Lanjut….
IV. Hanya saja… Selain Kitab Suci, Katolik masih menambahkan infalibilitas pada Tradisi Lisan.
Artinya, ada dua yang menjadi sumber hukum legal-formal dalam Katolik dengan nilai otoritas yang setara. Dengan kata lain terdapat standard ganda yang KEKAL dalam sumber hukum gereja ini.
Tentu ini ‘tidak dapat bersaing’ dengan (jika enggan disebut ‘kalah’ oleh) filsafat hukum positif yang selalu berjuang agar memiliki STANDAR HUKUM TUNGGAL.
Dari situ maka muncullah alasan berikutnya untuk menjawab judul thread ini…

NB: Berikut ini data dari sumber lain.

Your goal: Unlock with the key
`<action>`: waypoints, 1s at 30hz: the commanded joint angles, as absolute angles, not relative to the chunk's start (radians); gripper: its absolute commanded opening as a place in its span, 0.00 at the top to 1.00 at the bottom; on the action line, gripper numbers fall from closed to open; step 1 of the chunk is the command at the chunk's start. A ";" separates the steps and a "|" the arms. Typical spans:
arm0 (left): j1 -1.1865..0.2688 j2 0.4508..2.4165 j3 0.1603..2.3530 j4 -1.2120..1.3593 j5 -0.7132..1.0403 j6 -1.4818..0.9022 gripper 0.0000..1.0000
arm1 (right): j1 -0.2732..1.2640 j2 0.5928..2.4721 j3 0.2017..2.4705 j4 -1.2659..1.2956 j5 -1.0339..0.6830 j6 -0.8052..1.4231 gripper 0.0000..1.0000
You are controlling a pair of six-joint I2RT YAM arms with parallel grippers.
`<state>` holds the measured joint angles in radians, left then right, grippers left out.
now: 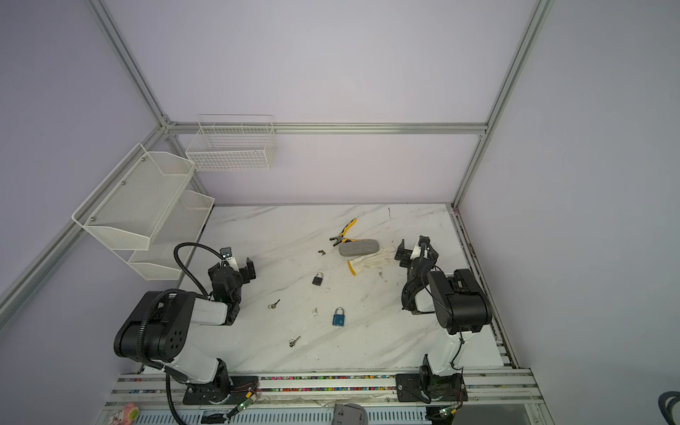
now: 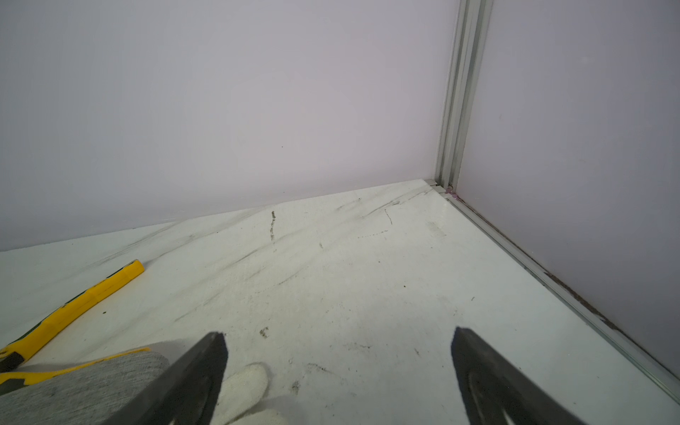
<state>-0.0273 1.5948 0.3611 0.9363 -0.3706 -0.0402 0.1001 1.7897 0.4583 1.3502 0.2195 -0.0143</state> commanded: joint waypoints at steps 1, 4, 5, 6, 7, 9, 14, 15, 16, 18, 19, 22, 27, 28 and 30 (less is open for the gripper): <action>-0.027 1.575 0.360 1.001 -0.379 -0.039 0.00 | 0.100 1.779 0.458 1.393 0.219 -0.038 0.03; -0.026 1.534 0.363 0.964 -0.362 -0.034 0.00 | 0.100 1.768 0.453 1.400 0.210 -0.035 0.03; -0.026 1.514 0.365 0.938 -0.357 -0.034 0.00 | 0.100 1.753 0.450 1.395 0.210 -0.035 0.03; -0.027 1.494 0.365 0.919 -0.354 -0.034 0.00 | 0.100 1.738 0.450 1.380 0.211 -0.038 0.03; -0.027 1.479 0.361 0.911 -0.351 -0.034 0.00 | 0.100 1.726 0.453 1.364 0.209 -0.038 0.03; -0.027 1.439 0.345 0.902 -0.351 -0.035 0.00 | 0.100 1.704 0.463 1.327 0.203 -0.039 0.03; -0.025 1.299 0.320 0.833 -0.352 -0.060 0.00 | 0.100 1.608 0.471 1.238 0.226 -0.021 0.03; -0.025 1.276 0.321 0.801 -0.352 -0.072 0.00 | 0.100 1.587 0.478 1.202 0.231 -0.005 0.03; -0.026 1.252 0.323 0.774 -0.353 -0.082 0.00 | 0.100 1.559 0.485 1.168 0.236 0.005 0.03; -0.026 1.203 0.326 0.722 -0.356 -0.115 0.00 | 0.100 1.510 0.489 1.124 0.245 0.045 0.03; -0.025 1.179 0.329 0.692 -0.360 -0.132 0.00 | 0.099 1.491 0.490 1.109 0.248 0.068 0.03; -0.025 1.108 0.355 0.574 -0.387 -0.208 0.00 | 0.098 1.434 0.531 0.968 0.263 0.151 0.03; -0.026 1.008 0.441 0.349 -0.356 -0.324 0.00 | 0.098 1.412 0.669 0.631 0.276 0.381 0.03; -0.025 0.996 0.453 0.302 -0.390 -0.395 0.00 | 0.098 1.414 0.685 0.591 0.275 0.419 0.03; -0.025 0.984 0.448 0.264 -0.476 -0.517 0.00 | 0.096 1.406 0.679 0.564 0.246 0.510 0.03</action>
<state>-0.0277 1.0084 0.3584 0.3931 -0.3901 -0.3271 0.0998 1.4242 0.6704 0.7528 0.2512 0.3241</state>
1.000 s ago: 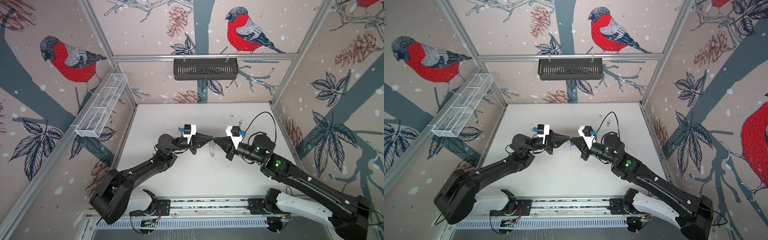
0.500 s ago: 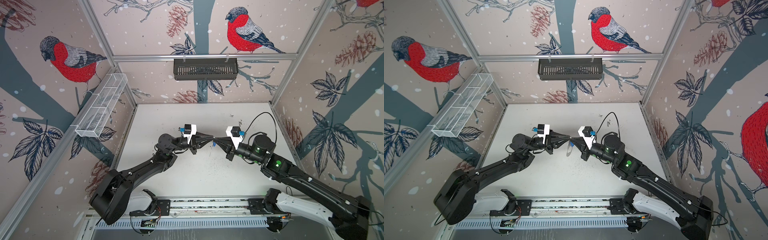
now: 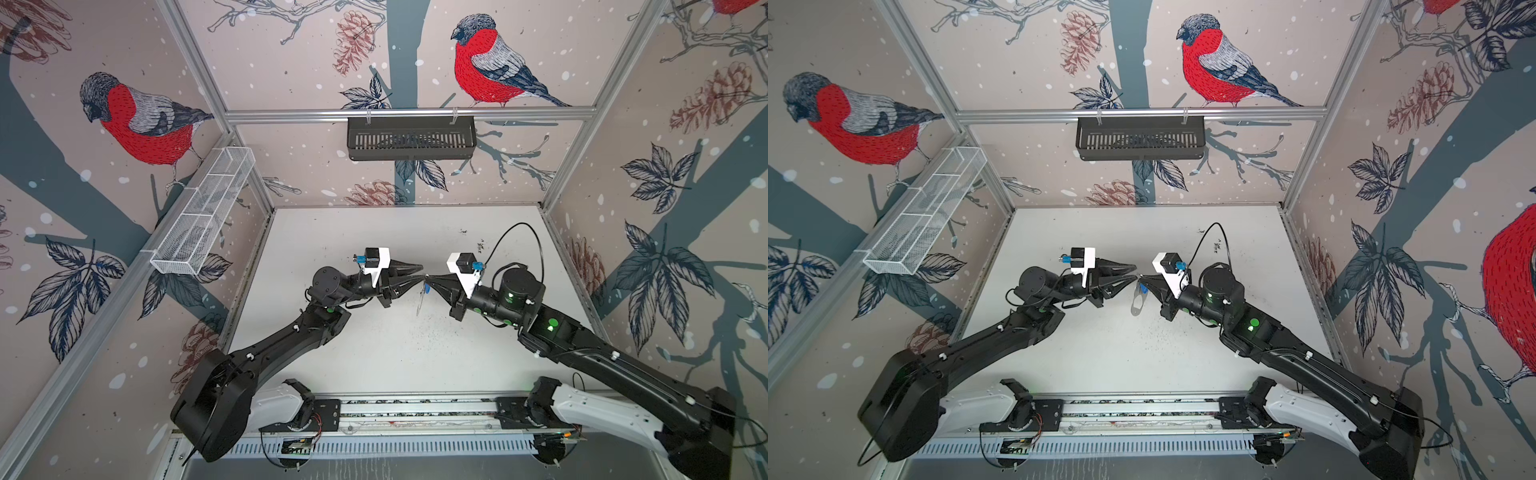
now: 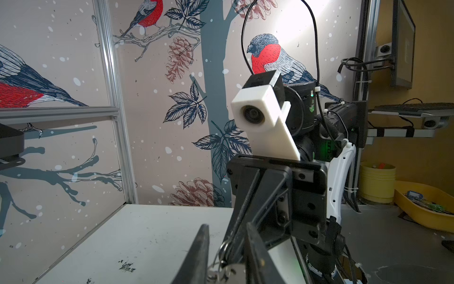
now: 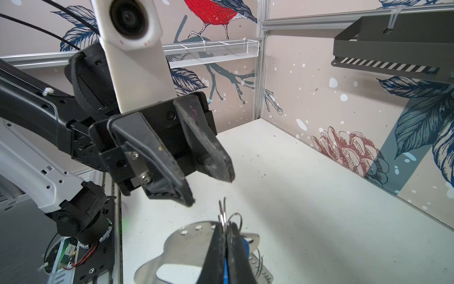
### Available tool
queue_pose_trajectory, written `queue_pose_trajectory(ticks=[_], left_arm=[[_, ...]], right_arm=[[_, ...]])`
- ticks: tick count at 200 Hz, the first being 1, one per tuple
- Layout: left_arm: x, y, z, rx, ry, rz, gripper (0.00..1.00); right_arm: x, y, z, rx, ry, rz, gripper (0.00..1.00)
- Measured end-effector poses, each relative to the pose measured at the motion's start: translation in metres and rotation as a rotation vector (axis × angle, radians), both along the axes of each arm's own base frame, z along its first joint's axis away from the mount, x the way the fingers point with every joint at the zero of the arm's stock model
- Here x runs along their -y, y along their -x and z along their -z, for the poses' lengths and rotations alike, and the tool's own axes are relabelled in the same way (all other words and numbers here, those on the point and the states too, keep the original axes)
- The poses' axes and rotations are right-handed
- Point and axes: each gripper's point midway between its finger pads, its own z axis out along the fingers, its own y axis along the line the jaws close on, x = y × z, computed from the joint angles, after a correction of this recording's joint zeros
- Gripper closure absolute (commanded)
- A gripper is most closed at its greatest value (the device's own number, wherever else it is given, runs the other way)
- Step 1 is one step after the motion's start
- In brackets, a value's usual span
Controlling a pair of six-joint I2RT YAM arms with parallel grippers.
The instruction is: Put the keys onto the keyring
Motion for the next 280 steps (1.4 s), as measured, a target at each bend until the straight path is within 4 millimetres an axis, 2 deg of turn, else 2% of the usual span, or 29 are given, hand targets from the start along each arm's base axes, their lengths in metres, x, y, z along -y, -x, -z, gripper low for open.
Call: queue_pose_trajectory(ticks=[52,82,120,165,212,280], left_arm=[[-0.013,-0.018,-0.026,0.011,-0.069,-0.195,0.68],[-0.026,-0.034,-0.029,-0.025,-0.153,-0.347,0.67],[-0.039,-0.042,-0.011,-0.076,-0.287,-0.444,0.67],[-0.04,-0.042,0.007,-0.097,-0.397,-0.442,0.66],[-0.035,-0.044,0.03,-0.123,-0.485,-0.411,0.66],[-0.034,-0.045,0.04,-0.144,-0.514,-0.394,0.66]], right_arm=[[-0.004,-0.016,-0.001,0.016,0.109,0.03,1.0],[-0.007,-0.027,0.0,0.029,0.197,0.029,1.0],[-0.014,-0.047,0.002,0.03,0.315,-0.017,1.0],[-0.029,-0.066,0.037,-0.055,0.474,-0.121,1.0],[-0.042,-0.061,0.058,-0.104,0.545,-0.24,1.0],[-0.042,-0.046,0.057,-0.111,0.519,-0.344,1.0]])
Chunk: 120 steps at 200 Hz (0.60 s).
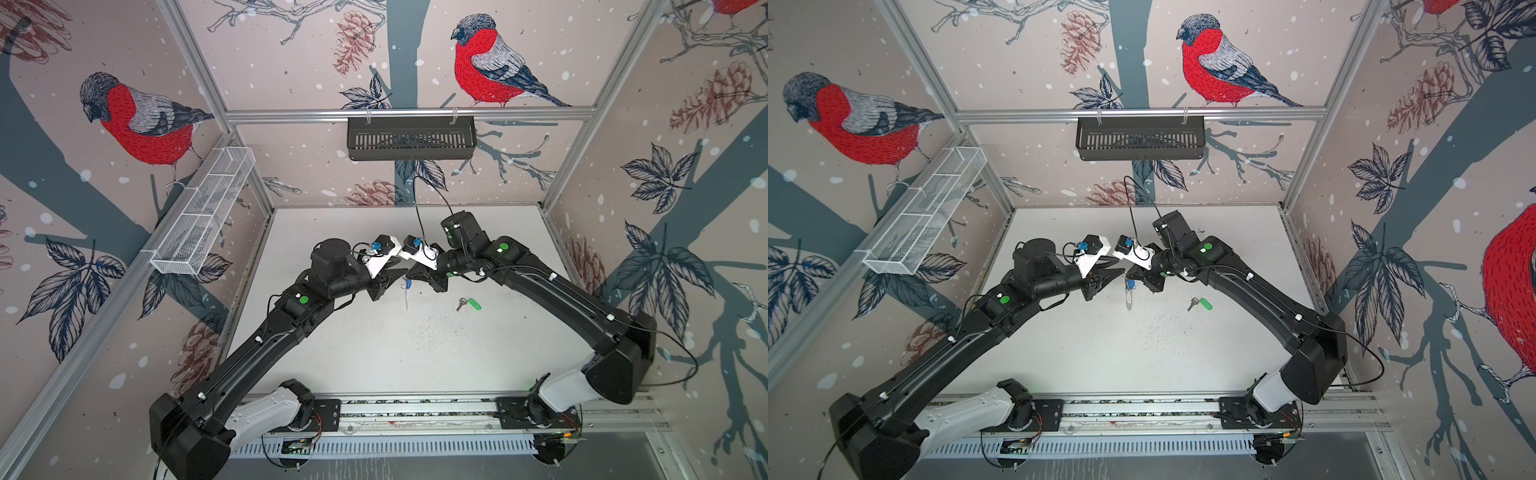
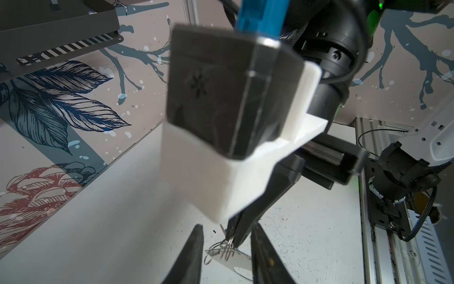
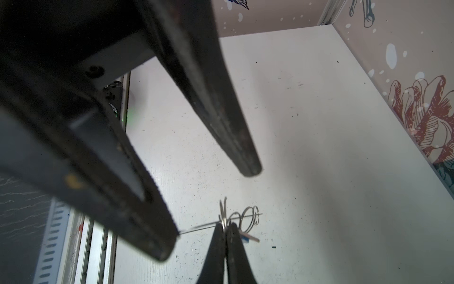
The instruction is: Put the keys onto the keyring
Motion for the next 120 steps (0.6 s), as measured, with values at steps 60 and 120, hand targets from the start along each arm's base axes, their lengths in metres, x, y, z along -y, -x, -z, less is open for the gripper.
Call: queue_pose_trajectory(ticks=[60,120], left_arm=[[0.004,0.001,0.009,-0.039,-0.005,0.037,0.67],[0.008,0.009,0.013,-0.069,-0.001,0.092,0.72]], right_arm=[[0.004,0.011,-0.012,0.013,-0.047,-0.039,1.0],[0.004,0.013,-0.016,0.016,-0.067,-0.051,1.0]])
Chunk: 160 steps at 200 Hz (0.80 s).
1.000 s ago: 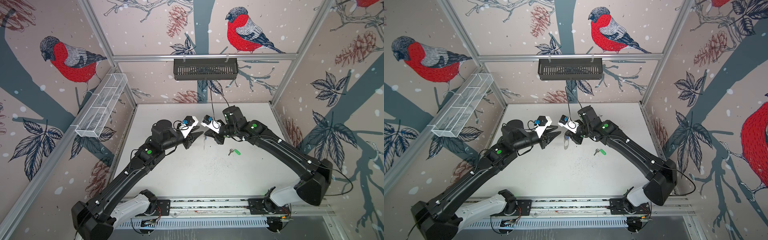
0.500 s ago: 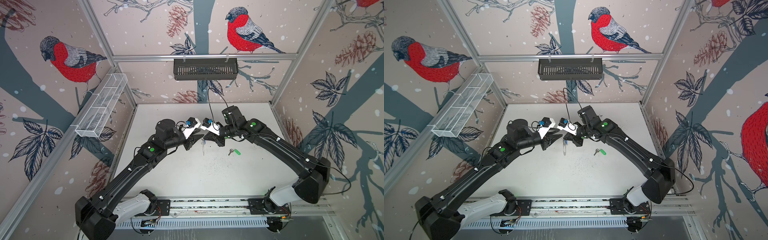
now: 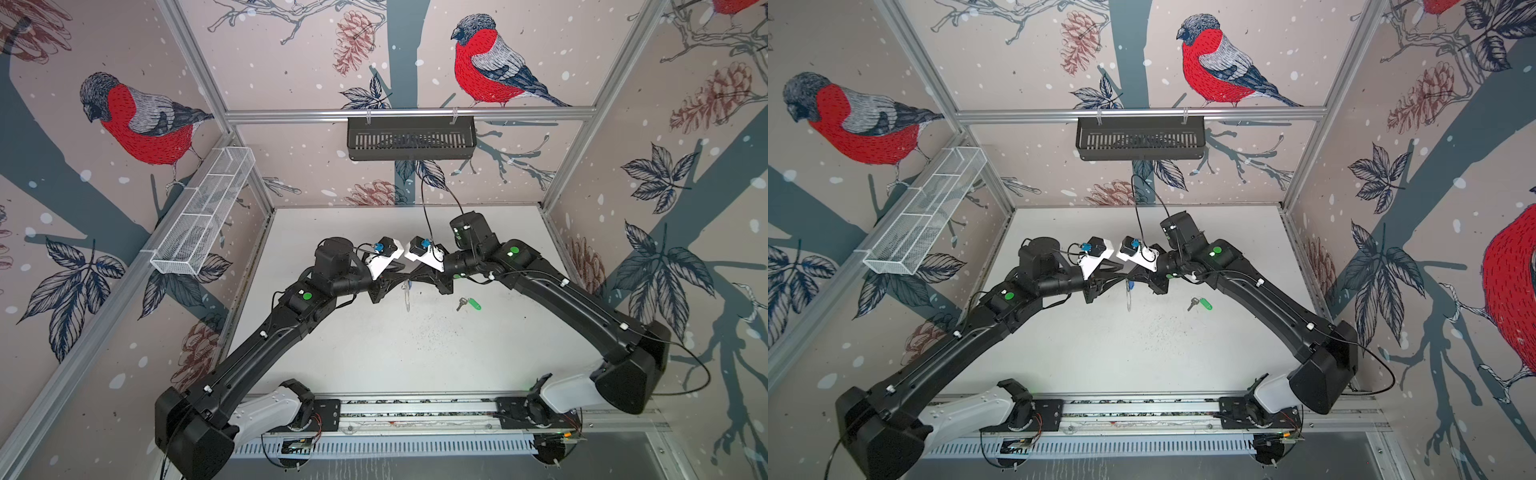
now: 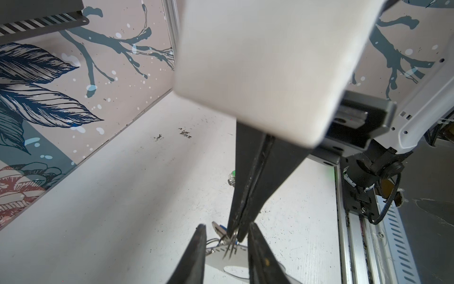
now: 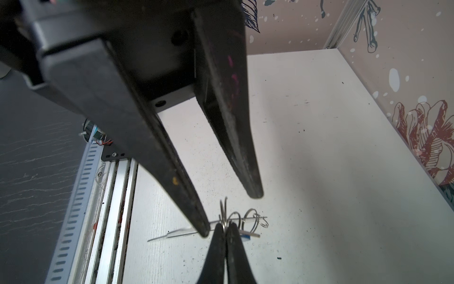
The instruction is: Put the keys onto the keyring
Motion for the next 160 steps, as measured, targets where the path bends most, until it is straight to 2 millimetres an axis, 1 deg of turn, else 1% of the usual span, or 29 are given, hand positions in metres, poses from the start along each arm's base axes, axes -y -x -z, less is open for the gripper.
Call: queue_pose_trajectory(ticks=[50,91,120,160], left_arm=[[0.0032,0.0006,0.0046,-0.018,-0.002,0.02,0.76],[0.0048,0.0032,0.0028,-0.017,0.007,0.039,0.81],[0.0053,0.0043,0.0024,-0.018,0.01,0.045,0.86],[0.006,0.005,0.0003,-0.012,0.017,0.053,0.9]], right_arm=[[0.0008,0.0015,-0.003,0.002,-0.008,-0.004,1.0],[0.0004,0.0015,-0.0024,0.003,-0.011,-0.005,1.0],[0.0006,0.002,-0.0028,0.003,-0.012,-0.006,1.0],[0.0021,0.0038,-0.0058,0.01,-0.018,-0.007,1.0]])
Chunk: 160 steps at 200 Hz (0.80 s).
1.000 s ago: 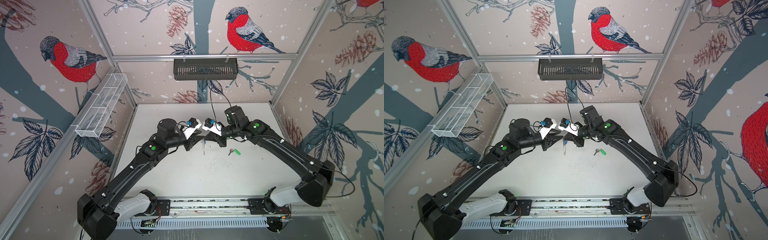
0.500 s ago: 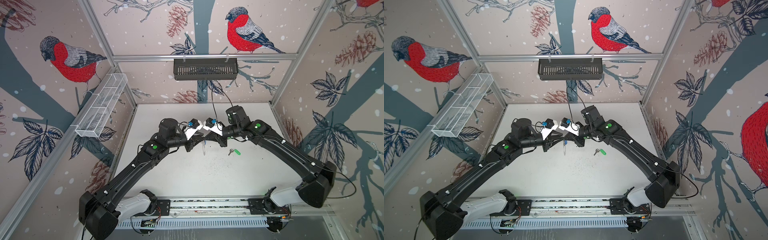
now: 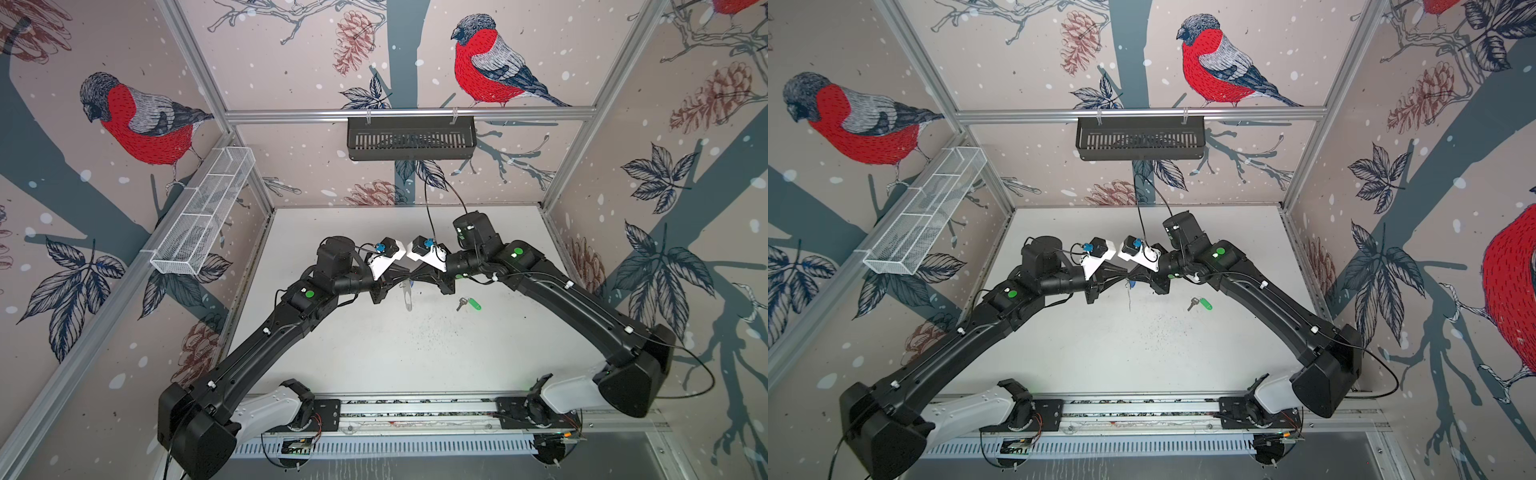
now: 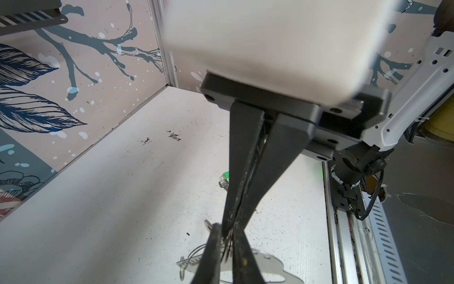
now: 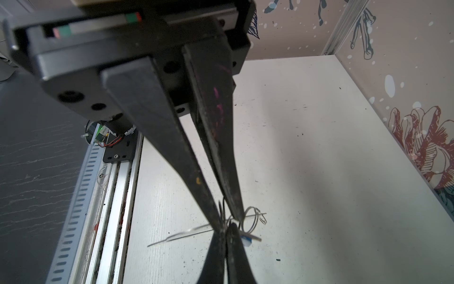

Menjawab judul thread: ALASAN-3
AGAR DAPAT MENYATAKAN BAHWA NILAI KEBENARAN DALAM KRISTEN TIDAK KALAH OLEH NILAI YANG BERLAKU DALAM FILSAFAT HUKUM++++++++++++++++++
ya, sesat atau tidak kan tergantung perpektif masing2.. protestan a bilang protestan b sesat, sementara protestan c mengatakan katolik sesat, demikian juga sebaliknya.. ya tentu saja kejadian saling menyalahkan itu pasti ada dalam rangka mempertahankan pendapat yang "dibimbing Rohkudus" tadi..
Waduh, Bro… dari banyak rekan yang ber-comment dalam thread ini, saya melihat Andalah yang paling kreatif tapi sayangnya sekaligus provokatif pula. Berulang-ulang Anda menggunakan istilah ‘sesat’ saat merujuk kepada fenomena tafsiran/ajaran dalam Protestan.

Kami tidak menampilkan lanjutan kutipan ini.